(Stored data)
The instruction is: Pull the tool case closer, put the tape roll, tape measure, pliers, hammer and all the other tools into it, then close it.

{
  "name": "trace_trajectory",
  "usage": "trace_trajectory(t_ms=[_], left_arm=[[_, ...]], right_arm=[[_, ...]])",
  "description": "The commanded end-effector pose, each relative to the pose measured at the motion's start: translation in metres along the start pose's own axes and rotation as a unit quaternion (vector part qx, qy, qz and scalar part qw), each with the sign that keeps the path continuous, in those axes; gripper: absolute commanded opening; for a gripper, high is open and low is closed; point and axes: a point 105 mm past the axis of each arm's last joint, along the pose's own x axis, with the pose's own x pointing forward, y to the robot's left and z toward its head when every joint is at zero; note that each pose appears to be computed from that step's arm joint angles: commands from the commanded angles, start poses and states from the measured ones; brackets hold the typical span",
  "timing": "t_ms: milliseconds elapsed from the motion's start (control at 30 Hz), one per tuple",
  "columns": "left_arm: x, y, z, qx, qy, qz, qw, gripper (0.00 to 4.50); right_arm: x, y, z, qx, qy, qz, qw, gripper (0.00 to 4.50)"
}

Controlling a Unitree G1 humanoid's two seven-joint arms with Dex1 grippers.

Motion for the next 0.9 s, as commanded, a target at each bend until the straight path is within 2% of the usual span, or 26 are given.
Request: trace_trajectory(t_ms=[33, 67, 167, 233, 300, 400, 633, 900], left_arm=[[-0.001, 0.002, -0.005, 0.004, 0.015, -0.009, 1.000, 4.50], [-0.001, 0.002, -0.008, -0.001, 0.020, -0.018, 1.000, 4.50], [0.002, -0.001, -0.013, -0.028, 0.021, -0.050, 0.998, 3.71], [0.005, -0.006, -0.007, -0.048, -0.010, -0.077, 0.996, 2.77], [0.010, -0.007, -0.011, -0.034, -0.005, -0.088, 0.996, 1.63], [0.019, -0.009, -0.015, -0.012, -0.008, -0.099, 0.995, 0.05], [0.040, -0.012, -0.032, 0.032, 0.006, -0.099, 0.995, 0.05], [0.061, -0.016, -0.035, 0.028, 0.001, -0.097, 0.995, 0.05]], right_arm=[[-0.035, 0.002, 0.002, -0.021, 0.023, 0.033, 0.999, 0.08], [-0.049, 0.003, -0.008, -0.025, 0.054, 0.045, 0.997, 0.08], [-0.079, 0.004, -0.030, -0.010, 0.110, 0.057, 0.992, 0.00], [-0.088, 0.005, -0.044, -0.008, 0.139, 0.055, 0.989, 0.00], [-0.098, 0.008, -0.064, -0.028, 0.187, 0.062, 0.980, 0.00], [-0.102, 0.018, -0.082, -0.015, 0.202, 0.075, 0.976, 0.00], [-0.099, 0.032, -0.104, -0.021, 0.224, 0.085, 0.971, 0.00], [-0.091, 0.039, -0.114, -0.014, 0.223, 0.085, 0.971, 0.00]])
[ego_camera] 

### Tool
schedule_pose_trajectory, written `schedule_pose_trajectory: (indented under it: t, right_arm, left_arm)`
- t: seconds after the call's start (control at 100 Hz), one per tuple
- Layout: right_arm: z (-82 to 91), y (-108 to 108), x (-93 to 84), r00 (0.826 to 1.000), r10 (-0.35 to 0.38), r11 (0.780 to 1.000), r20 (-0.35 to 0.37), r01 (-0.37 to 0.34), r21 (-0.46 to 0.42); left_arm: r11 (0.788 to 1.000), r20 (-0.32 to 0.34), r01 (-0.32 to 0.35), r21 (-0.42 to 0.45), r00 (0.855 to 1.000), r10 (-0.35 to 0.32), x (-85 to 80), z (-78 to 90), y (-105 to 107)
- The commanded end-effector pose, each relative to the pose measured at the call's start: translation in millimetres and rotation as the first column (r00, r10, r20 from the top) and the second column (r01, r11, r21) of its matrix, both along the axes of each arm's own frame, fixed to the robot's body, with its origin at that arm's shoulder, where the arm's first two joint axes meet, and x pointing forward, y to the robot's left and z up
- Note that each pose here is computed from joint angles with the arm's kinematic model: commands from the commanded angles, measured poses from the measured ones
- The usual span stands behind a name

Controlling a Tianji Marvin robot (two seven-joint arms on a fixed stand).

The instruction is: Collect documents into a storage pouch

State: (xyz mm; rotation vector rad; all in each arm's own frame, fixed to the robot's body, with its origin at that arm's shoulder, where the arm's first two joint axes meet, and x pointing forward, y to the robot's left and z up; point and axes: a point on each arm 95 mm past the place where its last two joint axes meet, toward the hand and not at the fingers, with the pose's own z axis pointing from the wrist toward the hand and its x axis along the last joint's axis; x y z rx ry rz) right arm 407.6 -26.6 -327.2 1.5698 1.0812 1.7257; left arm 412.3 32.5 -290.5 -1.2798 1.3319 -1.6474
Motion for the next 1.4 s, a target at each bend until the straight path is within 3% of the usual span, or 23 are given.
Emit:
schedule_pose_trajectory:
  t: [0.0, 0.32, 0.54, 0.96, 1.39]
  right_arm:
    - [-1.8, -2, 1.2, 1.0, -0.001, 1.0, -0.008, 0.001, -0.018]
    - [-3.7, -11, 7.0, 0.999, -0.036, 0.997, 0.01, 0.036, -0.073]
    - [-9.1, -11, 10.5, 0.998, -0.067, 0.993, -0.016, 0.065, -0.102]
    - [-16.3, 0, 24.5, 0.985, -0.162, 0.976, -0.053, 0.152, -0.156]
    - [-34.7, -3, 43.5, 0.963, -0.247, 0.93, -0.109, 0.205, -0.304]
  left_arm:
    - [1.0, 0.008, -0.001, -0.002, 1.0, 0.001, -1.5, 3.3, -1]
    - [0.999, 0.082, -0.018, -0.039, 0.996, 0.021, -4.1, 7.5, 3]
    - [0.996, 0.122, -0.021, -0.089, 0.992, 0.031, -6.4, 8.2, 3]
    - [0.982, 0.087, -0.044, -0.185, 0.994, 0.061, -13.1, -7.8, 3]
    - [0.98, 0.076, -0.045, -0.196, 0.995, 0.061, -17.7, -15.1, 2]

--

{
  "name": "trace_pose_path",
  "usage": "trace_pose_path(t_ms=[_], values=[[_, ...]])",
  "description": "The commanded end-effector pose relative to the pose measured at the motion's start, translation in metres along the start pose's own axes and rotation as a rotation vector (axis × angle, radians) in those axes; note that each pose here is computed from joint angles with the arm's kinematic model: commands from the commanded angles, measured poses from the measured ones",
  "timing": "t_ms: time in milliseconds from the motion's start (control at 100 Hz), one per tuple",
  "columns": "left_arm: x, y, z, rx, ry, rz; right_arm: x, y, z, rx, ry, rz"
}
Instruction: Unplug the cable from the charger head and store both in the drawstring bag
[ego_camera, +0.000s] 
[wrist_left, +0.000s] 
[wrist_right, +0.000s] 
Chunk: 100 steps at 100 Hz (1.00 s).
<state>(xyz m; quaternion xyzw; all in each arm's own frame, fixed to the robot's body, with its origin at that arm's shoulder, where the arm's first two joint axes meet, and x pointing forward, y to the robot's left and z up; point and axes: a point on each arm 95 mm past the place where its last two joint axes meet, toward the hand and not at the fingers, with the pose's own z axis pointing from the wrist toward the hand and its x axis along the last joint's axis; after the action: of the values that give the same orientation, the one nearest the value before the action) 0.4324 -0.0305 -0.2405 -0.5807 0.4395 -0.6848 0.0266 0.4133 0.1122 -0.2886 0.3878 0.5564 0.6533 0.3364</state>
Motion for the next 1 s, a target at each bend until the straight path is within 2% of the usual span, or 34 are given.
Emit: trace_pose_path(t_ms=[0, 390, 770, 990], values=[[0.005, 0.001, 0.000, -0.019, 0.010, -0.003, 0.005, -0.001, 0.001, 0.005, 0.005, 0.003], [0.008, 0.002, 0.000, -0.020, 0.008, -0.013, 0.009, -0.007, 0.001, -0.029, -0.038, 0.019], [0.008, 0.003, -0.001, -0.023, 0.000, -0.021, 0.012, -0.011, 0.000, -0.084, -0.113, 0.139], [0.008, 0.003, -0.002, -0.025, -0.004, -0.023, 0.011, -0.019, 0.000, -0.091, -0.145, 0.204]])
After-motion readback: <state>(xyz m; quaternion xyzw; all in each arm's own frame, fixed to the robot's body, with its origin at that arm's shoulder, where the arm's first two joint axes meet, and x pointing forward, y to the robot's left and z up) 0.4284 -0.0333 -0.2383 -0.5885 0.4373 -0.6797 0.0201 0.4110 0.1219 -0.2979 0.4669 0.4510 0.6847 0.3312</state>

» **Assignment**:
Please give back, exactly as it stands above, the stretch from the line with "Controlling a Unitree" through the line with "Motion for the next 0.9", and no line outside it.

» **Problem solution**:
Controlling a Unitree G1 humanoid's two seven-joint arms with Dex1 grippers.

Motion for the next 0.9 s, as commanded, a target at each bend until the straight path is within 2% of the usual span, or 26 are given.

This is the complete output.